The ICCPR provides for a Human Rights Committee (HRC) to promote human rights.

A. Composition of HRC.
It will be made up of 18 members who are citizens of the signatory states. These should be of
impeccable moral character and proven competence in the field of human rights.

B. Election of Members of HRC.


Signatory nations can recommend names of two of their own citizens. A panel will be drawn
up from all these names. The representatives of the signatory nations will then elect by secret
ballot 18 from this list to serve on the HRC. Not more than one member can be elected from
each nation and electors should make sure that there is a good geographical spread of the
members.

C. Term of Office.
The normal term of office will be four years. A member can be removed by the unanimous
vote of the other members of the HRC if they feel this is warranted. If a member is so
removed or dies in office the Secretary General of the UN shall ensure that another person is
elected in his place (as per B).

D. Salary and Staff should be provided by the UN.

E. Functions of HRC.
• To receive the annual Human Right reports of the member nations. To disseminate
information on Human Rights to all parties.
• Can receive complaints from one nation against another. The committee will then try
to arrive at an amicable solution. Has no legal authority to enforce its decisions.
• The HRC can also appoint a Conciliation Commission of five members to help states
arrive at a satisfactory resolution of an interstate problem.
• An individual of a signatory nation can also submit a communication (technically not
a complaint!) to the HRC against his own country only. This can be done only if all

23
domestic avenues (e.g. local courts) have been first tried. HRC cannot entertain an
anonymous complaint. HRC will try to settle issue amicably with state government
concerned.

Most of the authority and usefulness of the HRC lies in its moral role. It has no teeth to
enforce anything!

b) The International Court of Justice (World Court)

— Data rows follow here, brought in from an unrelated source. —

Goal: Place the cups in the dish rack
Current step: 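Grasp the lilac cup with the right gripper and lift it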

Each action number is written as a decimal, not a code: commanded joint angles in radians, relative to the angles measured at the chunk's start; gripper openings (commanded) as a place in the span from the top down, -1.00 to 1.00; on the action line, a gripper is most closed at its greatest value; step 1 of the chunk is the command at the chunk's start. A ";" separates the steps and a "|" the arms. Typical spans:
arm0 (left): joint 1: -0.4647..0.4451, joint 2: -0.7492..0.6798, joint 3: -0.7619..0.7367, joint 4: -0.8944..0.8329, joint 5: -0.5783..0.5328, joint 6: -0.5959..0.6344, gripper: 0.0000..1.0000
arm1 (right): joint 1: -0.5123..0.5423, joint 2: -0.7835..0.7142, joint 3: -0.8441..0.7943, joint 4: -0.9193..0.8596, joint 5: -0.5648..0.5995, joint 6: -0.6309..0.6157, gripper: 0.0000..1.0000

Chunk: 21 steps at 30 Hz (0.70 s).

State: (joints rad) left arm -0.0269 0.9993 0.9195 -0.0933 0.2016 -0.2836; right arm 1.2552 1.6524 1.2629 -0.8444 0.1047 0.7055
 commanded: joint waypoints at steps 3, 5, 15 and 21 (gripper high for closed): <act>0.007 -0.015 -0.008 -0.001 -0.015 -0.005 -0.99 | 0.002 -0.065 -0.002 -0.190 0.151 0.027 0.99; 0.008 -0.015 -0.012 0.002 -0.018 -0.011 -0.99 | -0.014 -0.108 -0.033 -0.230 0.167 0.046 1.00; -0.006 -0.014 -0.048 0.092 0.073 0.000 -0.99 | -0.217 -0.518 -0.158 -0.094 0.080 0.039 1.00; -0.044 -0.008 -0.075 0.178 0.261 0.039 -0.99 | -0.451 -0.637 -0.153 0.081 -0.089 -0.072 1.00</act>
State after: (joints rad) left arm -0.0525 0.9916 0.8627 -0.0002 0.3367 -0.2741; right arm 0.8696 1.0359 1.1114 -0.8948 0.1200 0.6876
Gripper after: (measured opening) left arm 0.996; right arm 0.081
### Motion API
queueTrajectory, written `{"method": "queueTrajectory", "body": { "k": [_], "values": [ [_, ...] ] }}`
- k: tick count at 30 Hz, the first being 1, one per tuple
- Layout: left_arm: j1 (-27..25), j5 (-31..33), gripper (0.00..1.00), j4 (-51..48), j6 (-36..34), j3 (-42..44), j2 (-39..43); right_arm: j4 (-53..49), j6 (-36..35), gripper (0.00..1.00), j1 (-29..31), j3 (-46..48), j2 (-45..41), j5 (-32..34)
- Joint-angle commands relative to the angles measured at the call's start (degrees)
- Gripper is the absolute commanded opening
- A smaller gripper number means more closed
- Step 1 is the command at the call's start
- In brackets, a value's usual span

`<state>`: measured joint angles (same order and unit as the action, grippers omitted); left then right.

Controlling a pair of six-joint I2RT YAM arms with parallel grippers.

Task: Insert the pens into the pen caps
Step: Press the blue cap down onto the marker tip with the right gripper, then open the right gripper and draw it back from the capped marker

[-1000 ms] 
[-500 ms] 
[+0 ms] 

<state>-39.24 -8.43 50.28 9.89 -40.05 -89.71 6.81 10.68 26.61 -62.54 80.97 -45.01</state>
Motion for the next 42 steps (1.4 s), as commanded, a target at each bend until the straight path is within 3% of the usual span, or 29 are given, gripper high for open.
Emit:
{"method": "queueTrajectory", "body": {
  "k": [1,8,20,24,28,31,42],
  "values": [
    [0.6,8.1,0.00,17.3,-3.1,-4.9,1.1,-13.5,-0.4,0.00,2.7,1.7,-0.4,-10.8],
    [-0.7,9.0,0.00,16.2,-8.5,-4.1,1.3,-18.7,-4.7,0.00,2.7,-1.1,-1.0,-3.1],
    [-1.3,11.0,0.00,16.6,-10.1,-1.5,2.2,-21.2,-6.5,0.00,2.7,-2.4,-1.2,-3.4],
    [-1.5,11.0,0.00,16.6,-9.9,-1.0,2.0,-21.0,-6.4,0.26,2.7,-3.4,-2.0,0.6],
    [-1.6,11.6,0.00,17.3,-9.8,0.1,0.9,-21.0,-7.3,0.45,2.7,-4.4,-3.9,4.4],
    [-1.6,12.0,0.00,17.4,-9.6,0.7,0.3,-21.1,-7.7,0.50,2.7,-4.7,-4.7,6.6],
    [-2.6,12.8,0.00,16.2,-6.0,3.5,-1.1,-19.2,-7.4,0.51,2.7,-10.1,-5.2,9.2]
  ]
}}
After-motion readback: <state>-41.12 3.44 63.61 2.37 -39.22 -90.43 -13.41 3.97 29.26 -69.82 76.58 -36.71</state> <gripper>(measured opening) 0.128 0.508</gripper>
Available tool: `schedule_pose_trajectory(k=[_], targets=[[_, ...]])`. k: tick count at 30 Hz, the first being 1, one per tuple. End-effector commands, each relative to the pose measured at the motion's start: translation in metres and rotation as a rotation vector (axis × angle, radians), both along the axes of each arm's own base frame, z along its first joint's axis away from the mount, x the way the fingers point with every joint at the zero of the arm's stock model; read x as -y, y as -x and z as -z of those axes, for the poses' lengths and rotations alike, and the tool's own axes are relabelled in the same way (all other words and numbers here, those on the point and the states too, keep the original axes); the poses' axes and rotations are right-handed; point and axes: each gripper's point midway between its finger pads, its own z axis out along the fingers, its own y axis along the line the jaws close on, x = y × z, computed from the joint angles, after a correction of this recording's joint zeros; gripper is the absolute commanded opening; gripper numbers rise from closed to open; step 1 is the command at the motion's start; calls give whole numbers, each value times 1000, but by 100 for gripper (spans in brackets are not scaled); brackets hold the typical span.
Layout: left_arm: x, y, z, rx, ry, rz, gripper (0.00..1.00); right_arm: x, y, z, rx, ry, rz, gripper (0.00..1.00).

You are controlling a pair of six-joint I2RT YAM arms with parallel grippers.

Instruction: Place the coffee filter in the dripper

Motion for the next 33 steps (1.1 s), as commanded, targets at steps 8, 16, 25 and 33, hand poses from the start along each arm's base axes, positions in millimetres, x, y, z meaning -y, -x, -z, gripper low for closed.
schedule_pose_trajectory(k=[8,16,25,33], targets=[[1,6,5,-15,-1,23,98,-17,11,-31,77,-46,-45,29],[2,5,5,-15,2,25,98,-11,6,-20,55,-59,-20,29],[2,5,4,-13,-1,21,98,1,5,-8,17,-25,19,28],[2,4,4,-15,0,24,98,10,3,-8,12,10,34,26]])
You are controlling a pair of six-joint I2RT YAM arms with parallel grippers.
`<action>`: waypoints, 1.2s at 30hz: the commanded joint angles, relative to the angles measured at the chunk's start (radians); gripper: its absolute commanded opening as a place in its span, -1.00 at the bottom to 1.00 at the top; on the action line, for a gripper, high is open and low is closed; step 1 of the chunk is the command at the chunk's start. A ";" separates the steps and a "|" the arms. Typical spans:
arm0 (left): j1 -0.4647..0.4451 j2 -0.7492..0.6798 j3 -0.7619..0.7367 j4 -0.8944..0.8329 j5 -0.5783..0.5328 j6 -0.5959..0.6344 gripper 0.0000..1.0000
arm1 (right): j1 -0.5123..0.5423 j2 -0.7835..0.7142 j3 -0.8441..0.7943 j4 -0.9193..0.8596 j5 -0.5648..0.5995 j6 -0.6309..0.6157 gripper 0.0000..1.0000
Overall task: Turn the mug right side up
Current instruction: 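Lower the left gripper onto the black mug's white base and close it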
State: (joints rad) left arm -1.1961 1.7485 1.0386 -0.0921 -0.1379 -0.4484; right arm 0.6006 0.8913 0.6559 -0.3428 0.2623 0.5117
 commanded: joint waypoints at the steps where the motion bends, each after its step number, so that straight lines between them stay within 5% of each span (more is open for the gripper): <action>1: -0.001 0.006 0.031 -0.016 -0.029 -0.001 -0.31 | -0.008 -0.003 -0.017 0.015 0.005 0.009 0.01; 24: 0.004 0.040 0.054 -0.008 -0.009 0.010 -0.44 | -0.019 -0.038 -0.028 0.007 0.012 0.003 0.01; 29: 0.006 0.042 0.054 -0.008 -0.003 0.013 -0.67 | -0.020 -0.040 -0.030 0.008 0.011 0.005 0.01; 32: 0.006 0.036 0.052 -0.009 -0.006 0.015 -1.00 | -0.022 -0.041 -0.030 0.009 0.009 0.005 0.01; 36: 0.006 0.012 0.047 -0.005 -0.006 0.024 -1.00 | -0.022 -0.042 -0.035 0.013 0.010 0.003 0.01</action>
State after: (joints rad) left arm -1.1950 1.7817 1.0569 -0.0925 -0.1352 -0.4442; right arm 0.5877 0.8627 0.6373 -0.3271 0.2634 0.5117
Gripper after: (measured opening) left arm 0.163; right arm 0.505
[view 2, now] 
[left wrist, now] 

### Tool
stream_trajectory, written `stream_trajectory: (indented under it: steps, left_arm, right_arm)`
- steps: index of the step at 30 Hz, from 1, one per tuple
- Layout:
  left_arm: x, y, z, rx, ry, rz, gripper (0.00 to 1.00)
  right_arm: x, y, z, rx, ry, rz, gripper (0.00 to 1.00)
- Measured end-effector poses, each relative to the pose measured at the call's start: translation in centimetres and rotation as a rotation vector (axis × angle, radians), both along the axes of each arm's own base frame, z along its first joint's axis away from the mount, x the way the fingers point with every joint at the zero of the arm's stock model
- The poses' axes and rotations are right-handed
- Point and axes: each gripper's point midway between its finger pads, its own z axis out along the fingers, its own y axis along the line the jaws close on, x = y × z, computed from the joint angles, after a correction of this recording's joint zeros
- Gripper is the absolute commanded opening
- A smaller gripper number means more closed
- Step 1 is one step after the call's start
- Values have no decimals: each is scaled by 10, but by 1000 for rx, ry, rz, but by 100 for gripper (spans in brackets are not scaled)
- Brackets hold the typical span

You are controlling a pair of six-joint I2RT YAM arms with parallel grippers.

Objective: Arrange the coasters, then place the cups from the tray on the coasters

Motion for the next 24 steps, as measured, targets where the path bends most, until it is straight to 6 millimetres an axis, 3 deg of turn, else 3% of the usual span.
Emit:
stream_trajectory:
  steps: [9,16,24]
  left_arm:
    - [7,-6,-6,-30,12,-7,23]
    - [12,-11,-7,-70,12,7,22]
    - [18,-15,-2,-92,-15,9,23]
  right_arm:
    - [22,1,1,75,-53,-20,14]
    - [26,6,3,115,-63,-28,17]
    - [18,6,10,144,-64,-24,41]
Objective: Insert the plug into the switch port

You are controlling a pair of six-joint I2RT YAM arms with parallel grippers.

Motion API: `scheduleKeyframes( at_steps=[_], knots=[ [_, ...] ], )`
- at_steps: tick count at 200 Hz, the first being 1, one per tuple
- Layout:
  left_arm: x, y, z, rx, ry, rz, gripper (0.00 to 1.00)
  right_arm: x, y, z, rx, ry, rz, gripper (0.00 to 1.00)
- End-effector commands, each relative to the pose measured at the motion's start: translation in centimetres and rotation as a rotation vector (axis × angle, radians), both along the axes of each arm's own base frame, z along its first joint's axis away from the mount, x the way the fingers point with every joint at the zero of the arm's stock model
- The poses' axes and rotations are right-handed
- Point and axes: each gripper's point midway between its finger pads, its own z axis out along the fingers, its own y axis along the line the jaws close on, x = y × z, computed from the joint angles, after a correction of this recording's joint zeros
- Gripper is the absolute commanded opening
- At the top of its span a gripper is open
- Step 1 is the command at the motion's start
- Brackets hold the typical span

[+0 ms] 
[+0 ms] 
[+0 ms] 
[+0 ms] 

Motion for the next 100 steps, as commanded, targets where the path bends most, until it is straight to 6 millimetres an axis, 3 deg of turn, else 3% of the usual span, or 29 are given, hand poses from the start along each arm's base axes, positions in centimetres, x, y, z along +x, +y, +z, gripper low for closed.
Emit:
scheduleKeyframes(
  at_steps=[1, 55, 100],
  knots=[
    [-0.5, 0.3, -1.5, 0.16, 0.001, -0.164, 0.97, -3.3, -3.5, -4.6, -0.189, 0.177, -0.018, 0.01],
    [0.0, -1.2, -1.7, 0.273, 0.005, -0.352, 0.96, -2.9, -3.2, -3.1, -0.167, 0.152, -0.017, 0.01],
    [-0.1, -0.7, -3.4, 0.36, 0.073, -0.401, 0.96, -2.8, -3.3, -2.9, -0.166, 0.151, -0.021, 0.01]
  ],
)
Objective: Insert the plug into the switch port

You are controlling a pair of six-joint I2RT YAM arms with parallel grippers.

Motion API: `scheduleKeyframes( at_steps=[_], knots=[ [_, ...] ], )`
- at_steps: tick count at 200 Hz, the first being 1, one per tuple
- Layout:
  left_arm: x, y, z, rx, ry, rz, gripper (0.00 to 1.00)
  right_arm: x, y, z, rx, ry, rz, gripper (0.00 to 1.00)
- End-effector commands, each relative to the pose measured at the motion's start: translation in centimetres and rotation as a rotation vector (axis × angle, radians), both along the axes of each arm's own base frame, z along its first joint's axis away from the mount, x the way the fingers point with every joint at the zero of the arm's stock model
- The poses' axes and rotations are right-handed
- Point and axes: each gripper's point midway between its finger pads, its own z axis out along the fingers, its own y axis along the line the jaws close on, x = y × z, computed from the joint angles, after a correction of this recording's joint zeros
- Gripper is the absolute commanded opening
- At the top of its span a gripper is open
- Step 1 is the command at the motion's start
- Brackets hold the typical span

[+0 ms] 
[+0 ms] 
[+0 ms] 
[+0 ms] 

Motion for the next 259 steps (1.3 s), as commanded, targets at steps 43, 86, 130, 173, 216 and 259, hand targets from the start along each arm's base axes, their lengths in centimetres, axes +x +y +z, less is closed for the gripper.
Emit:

The International court of Justice was set up in 1946 based on Article 92 of the UN Charter.
This succeeded the older Permanent Court of International Justice of the League of Nations.
It meets at the Hague.

Composition: It is composed of 15 members. 5 of whom retire every three years. Candidates


of high repute are nominated by member states and these are voted for at the General
Assembly and Security Council.

Role and powers of the International Court of Justice:

The Court has a dual role: (i) to settle in accordance with international law the legal disputes
submitted to it by States, and (ii) to give advisory opinions on legal questions referred to it by
duly authorized international organs and agencies (presently only UN organizations can ask for
advisory opinions).

Amongst the many legal disputes that it has dealt with some are: (i) Application of the
Convention on the Prevention and Punishment of the Crime of Genocide (Bosnia and
Herzegovina v. Serbia and Montenegro) (ii) Maritime Delimitation between Nicaragua and
Honduras in the Caribbean Sea (Nicaragua v. Honduras). (iii) Rights of Prisoners of war (India
v. Pakistan).

Since 1946 the Court has given 25 Advisory Opinions, concerning inter alia the legal
consequences of the construction of a wall in the occupied Palestinian territory, admission to
United Nations membership, reparation for injuries suffered in the service of the
United Nations, territorial status of South-West Africa (Namibia) and Western Sahara,
judgments rendered by international administrative tribunals, expenses of certain
United Nations operations, applicability of the United Nations Headquarters Agreement, the
status of human rights rapporteurs, and the legality of the threat or use of nuclear weapons.

Critique:
• Its jurisdiction has not always been accepted in a similar manner as territorial courts
have been.
• However its opinions create a moral atmosphere within which disputes do finally get
resolved.

24
THE INDIAN SCENE

1. The Fundamental Rights

General

14. Equality before law.—The State shall not deny to any person equality before the law or the
equal protection of the laws within the territory of India.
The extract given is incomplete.